- [Your instructions] Nothing but a full, exact copy of the data is needed.
=== Section Start ===
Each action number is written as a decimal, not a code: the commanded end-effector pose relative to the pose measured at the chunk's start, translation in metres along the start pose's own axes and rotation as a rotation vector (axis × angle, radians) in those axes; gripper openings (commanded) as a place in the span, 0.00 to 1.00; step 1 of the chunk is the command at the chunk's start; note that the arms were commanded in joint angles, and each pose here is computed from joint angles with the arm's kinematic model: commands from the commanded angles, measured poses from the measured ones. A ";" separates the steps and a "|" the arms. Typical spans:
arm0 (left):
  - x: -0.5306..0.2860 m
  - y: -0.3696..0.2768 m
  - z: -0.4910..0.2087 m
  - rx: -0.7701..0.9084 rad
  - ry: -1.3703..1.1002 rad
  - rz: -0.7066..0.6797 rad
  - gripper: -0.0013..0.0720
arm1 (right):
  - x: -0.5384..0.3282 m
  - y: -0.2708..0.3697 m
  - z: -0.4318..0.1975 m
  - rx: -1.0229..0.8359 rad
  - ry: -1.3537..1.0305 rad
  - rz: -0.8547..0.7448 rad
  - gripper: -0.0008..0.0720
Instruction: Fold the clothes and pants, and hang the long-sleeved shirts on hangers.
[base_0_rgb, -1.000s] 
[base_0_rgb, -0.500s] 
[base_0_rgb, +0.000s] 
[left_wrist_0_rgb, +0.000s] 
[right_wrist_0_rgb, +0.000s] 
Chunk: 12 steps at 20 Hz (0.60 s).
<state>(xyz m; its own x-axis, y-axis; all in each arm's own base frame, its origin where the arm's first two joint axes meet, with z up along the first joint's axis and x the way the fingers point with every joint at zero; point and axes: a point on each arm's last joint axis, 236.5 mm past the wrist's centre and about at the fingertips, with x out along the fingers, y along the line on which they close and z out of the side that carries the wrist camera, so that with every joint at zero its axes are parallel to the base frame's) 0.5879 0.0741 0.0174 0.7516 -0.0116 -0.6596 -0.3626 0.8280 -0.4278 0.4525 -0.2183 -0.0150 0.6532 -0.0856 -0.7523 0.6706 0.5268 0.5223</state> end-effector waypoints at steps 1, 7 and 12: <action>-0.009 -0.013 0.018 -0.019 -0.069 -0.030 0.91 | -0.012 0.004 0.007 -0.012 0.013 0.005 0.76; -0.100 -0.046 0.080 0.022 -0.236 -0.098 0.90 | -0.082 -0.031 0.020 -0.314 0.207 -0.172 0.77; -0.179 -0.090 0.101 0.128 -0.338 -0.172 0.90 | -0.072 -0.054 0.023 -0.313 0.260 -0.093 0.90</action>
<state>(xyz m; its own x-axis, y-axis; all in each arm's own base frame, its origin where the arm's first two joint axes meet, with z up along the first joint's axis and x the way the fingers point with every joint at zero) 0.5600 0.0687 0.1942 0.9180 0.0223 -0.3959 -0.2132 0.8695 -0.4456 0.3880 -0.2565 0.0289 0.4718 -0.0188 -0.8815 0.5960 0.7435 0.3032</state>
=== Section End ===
- [Result below]
Each action number is written as a decimal, not a code: the commanded end-effector pose relative to the pose measured at the chunk's start, translation in metres along the start pose's own axes and rotation as a rotation vector (axis × angle, radians) in those axes; gripper openings (commanded) as a place in the span, 0.00 to 1.00; step 1 of the chunk is the command at the chunk's start; note that the arms were commanded in joint angles, and each pose here is computed from joint angles with the arm's kinematic model: commands from the commanded angles, measured poses from the measured ones. A ";" separates the steps and a "|" the arms. Typical spans:
arm0 (left):
  - x: -0.5306..0.2860 m
  - y: -0.3696..0.2768 m
  - z: -0.4910..0.2087 m
  - rx: -0.7701..0.9084 rad
  - ry: -1.3703..1.1002 rad
  - rz: -0.7066..0.6797 rad
  - gripper: -0.0013..0.0720
arm1 (right):
  - x: -0.5384..0.3282 m
  - y: -0.2708..0.3697 m
  - z: -0.4318..0.1975 m
  - rx: -1.0229..0.8359 rad
  - ry: -1.3537..1.0305 rad
  - rz: -0.8547..0.7448 rad
  - gripper: -0.0008..0.0720
Instruction: Fold the clothes and pants, and hang the long-sleeved shirts on hangers.
[base_0_rgb, -1.000s] 
[base_0_rgb, -0.500s] 
[base_0_rgb, +0.000s] 
[left_wrist_0_rgb, +0.000s] 
[right_wrist_0_rgb, +0.000s] 
Chunk: 12 steps at 20 Hz (0.60 s).
<state>(xyz m; its own x-axis, y-axis; all in each arm's own base frame, its origin where the arm's first two joint axes meet, with z up along the first joint's axis and x the way the fingers point with every joint at zero; point and axes: a point on each arm's last joint axis, 236.5 mm past the wrist's centre and about at the fingertips, with x out along the fingers, y along the line on which they close and z out of the side that carries the wrist camera, so that with every joint at zero its axes are parallel to the base frame's) 0.5879 0.0741 0.0174 0.7516 -0.0116 -0.6596 -0.3626 0.8280 -0.4278 0.4525 -0.2183 -0.0150 0.6532 -0.0856 -0.7523 0.6706 0.5268 0.5223</state> end-effector waypoints at steps 1, 7 and 12: <action>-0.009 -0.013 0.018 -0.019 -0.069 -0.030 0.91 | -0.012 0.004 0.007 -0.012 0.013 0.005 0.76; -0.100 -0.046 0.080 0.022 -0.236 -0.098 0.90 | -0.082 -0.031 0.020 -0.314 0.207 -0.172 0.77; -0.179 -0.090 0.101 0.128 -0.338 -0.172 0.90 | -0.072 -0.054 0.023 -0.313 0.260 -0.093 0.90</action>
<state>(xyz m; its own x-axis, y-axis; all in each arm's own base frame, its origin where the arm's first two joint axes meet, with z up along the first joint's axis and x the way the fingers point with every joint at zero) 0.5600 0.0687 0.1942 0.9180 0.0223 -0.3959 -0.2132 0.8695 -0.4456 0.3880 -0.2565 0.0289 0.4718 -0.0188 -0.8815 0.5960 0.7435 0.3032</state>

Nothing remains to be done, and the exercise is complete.